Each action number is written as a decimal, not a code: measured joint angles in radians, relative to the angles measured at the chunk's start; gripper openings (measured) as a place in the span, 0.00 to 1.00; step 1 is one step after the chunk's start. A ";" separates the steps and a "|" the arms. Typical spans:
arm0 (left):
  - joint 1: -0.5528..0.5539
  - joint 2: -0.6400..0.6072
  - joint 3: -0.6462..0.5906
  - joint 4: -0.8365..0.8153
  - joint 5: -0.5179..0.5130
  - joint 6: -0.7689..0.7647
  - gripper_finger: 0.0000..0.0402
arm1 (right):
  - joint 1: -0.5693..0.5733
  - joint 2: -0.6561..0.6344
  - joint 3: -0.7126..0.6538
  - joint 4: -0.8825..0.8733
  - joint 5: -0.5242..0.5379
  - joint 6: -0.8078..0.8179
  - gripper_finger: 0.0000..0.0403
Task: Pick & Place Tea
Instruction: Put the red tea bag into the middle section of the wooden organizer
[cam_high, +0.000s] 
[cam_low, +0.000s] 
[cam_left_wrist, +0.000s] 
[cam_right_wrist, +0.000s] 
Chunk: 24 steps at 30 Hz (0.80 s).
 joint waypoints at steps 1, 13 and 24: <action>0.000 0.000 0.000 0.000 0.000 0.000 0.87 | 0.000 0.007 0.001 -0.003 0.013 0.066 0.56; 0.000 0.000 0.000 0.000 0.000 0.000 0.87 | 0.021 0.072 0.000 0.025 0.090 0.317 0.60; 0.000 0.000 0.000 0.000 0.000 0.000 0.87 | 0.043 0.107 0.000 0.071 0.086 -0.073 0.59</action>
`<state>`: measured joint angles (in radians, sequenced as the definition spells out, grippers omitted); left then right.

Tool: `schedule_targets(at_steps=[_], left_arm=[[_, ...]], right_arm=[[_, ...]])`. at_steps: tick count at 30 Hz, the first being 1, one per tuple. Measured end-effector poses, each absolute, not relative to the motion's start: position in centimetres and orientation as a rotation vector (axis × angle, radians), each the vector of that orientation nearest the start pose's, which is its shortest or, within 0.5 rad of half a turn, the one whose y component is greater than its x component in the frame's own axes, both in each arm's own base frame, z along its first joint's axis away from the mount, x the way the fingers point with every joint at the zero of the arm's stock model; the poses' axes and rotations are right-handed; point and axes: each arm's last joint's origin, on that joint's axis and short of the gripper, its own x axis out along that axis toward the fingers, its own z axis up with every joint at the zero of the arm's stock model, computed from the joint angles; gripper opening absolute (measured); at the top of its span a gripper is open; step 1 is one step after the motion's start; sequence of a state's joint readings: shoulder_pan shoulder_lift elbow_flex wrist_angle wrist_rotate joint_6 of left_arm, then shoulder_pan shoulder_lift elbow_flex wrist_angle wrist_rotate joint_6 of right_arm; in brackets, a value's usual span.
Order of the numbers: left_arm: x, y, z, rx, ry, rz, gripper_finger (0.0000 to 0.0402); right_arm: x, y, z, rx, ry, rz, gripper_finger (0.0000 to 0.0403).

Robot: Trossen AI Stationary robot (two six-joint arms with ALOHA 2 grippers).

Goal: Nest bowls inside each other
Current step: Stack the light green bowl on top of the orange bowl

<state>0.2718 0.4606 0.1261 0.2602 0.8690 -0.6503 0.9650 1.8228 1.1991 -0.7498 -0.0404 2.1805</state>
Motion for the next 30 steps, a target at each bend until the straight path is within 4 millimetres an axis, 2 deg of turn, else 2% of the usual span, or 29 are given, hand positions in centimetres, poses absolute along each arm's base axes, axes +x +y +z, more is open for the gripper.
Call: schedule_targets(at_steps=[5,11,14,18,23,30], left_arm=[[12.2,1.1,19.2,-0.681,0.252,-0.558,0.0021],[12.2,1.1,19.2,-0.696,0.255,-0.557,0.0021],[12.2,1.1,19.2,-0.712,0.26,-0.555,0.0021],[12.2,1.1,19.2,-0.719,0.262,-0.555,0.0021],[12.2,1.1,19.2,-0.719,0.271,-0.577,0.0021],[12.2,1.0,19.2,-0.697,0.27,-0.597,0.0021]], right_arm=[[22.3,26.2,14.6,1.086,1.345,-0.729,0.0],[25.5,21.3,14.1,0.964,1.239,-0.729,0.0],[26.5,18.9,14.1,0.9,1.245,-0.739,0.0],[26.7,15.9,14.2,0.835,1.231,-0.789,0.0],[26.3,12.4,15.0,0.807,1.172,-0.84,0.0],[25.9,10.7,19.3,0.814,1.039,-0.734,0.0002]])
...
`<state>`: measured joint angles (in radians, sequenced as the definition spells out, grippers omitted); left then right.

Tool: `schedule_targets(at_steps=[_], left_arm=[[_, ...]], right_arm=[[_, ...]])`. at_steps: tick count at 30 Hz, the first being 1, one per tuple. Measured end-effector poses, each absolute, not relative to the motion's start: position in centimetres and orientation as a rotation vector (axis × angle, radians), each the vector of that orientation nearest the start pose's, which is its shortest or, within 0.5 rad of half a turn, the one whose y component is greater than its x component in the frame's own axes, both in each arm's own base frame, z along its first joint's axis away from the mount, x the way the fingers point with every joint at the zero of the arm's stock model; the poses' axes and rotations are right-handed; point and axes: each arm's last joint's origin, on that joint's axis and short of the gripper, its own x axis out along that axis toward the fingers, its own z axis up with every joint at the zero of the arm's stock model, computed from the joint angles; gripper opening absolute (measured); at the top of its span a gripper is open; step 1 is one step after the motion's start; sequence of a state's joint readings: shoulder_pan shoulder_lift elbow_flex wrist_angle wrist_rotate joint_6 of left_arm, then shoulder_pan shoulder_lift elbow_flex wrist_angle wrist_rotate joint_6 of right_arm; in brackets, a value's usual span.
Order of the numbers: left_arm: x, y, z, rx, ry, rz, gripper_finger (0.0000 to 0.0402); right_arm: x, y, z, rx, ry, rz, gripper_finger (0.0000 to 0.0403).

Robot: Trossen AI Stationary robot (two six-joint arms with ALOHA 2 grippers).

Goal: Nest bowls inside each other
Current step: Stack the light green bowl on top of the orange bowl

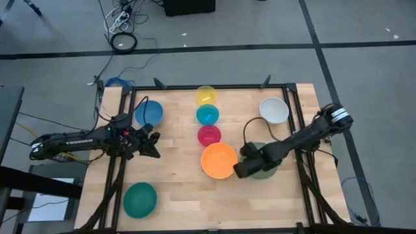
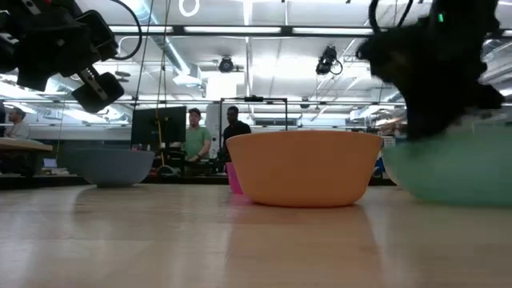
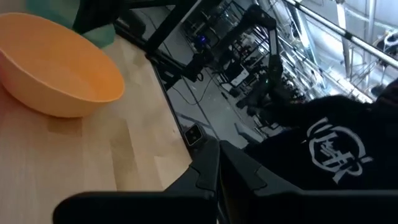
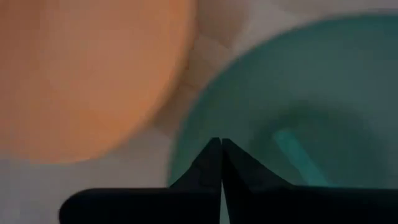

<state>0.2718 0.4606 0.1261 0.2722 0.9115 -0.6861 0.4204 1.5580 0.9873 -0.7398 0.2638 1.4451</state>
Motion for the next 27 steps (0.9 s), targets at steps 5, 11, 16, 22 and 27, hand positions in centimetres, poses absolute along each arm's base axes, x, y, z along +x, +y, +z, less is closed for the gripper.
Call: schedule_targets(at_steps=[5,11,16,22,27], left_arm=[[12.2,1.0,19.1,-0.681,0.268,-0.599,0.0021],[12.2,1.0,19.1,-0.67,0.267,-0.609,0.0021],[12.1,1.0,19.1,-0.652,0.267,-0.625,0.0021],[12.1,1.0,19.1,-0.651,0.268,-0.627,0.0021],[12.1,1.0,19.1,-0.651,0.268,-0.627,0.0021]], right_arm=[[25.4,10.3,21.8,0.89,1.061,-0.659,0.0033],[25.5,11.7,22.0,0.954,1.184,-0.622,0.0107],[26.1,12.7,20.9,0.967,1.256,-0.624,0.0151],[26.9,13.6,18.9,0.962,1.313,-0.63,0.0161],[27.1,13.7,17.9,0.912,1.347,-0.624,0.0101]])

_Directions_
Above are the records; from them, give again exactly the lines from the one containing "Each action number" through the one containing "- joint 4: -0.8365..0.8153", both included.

_Finished exercise_
Each action number is written as a decimal, not a code: measured joint angles in radians, relative to the angles measured at the chunk's start; gripper openings (measured) as a place in the span, 0.00 to 1.00; step 1 is one step after the chunk's start. A ";" separates the steps and a "|" the arms. Typical spans:
arm0 (left):
  - joint 1: -0.5528..0.5539
  - joint 2: -0.6400..0.6072
  - joint 3: -0.6462..0.5906
  - joint 4: -0.8365..0.8153

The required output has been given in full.